Amy, die sich anfangs nur schwer in ihrer ungewohnten Rolle als Detektivin zurechtfindet, bekommt Unterstützung von ihrer Tante Clarissa, bei der sie aufgewachsen ist. Eigentlich besitzt Clarissa ein kleines Café mit den leckersten Torten des Städtchens, insgeheim ist sie aber leidenschaftliche Hobby-Kriminalistin und immer bereit, die kleinen Rätsel des Alltags zu lösen. Das Zusammenspiel der beiden ist sehr unterhaltsam und erinnert tatsächlich ein wenig an die alten Romane von Agatha Christie.

Der Ex-Mann, ein Liebhaber, ein Schüler – wer war es?

Der Fall ist gut durchdacht, an Verdächtigen mangelt es aufgrund von Rubinia Redcliffs negativer Persönlichkeit nicht. Ehemalige Kollegen, der Ex-Mann, verschmähte Liebhaber, enttäuschte Schüler … jeder könnte es gewesen sein und Amy und Clarissa haben eine lange Liste an in Frage kommenden Tätern abzuarbeiten. Gut, dass sie von Finn unterstützt werden, was natürlich Amy am meisten freut.

Leider unterlaufen Alexandra Fischer-Hunold zwei Fehler

Die sich anbahnende Liebesgeschichte zwischen den beiden ist rührend. Allerdings begeht die Alexandra Fischer-Hunold an dieser Stelle den Fehler, ihre beiden Protagonisten nicht ihrem Alter entsprechend zu behandeln. Der 15-jährige Finn beispielsweise pendelt oft auf eigene Faust von London nach Ashford-on-Sea, weil er sich für einen Platz an der Musikhochschule in London bemüht und sich dafür eine Wohngemeinschaft suchen will. Man könnte beim Lesen meinen, man höre die Berichte eines jungen Erwachsenen. Gleiches gilt auch für Amy selbst, die oftmals agiert wie eine viel ältere Jugendliche. Dadurch gerät die Geschichte in eine Schieflage, die man sich nicht wegerklären kann, und die mich beim Lesen ziemlich gestört hat.

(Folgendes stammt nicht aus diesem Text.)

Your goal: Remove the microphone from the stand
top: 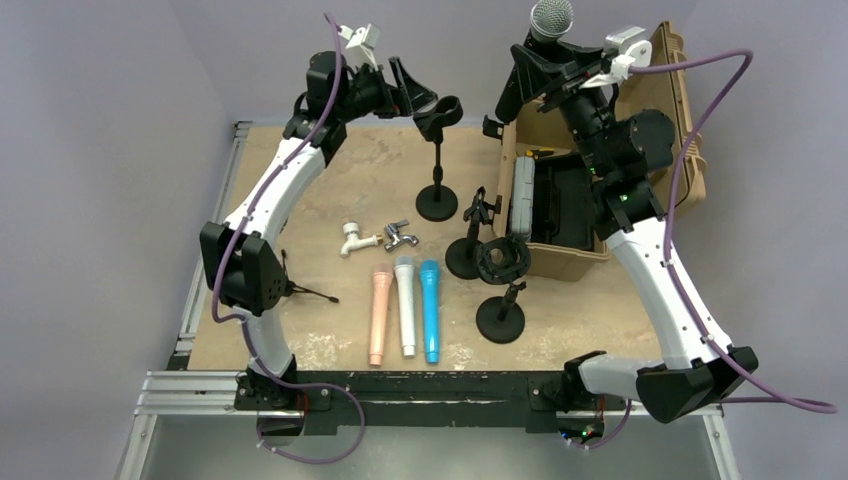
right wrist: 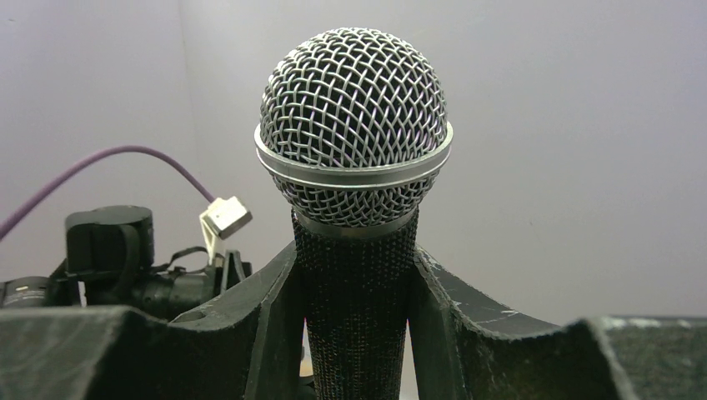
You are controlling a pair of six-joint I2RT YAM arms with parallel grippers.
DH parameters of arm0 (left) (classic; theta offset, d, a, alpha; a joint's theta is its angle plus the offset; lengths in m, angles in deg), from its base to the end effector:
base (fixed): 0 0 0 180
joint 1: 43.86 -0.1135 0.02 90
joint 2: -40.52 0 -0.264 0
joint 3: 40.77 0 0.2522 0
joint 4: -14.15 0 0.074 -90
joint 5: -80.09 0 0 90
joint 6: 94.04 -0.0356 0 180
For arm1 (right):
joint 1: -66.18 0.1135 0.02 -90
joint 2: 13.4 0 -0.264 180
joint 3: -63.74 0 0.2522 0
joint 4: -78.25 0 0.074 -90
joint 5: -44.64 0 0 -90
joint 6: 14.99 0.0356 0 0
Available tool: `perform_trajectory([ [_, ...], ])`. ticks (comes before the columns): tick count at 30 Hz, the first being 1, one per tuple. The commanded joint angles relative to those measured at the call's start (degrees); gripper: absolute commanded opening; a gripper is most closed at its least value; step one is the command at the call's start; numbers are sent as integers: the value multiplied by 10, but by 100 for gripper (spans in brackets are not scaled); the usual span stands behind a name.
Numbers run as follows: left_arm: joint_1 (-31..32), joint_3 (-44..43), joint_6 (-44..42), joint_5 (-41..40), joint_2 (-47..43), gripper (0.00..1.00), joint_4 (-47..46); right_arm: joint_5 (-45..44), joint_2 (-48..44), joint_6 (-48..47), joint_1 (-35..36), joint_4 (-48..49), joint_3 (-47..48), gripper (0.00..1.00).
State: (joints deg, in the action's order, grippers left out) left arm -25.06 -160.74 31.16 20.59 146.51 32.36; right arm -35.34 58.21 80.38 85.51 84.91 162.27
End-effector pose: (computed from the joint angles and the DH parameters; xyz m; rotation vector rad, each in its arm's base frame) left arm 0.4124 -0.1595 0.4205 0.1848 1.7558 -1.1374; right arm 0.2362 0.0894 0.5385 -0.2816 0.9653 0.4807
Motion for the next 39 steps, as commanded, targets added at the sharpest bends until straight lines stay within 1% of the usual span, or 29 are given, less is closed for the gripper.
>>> perform_trajectory([
  [1,-1,-23,5,11,27,84,12,5,-17,-6,-1,32,-3,0],
  [7,-1,-47,-1,9,54,70,16,7,-19,-10,-1,38,-9,0],
  [14,-1,-53,-11,6,72,63,30,7,-19,-12,-1,41,-13,0],
  [20,2,-15,-24,1,66,54,29,9,-20,-12,-1,44,-17,0],
  [24,10,10,-50,-10,61,51,42,11,-18,-12,-1,44,-18,0],
  [27,20,27,-81,-29,54,50,59,13,-17,-12,-1,45,-21,0],
  [33,30,85,-118,-66,39,48,62,16,-17,-11,-1,44,-25,0],
  [39,33,130,-130,-86,46,46,53,18,-16,-10,-1,45,-25,0],
])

Amy könnte die Heldin einer ganzen Krimireihe werden

„Eine Leiche zum Tee“ ist ein unterhaltsamer und packender Jugendkrimi, dessen Auflösung ich nicht die ganze Zeit über nicht erahnt habe. Ich könnte mir vorstellen, dass Amy die Protagonistin einer ganzen Krimireihe für Jugendliche wird. Für die Erwachsenen unter uns bleibt die Handlung zwar eher flach, aber wir sind ja auch nicht die Zielgruppe.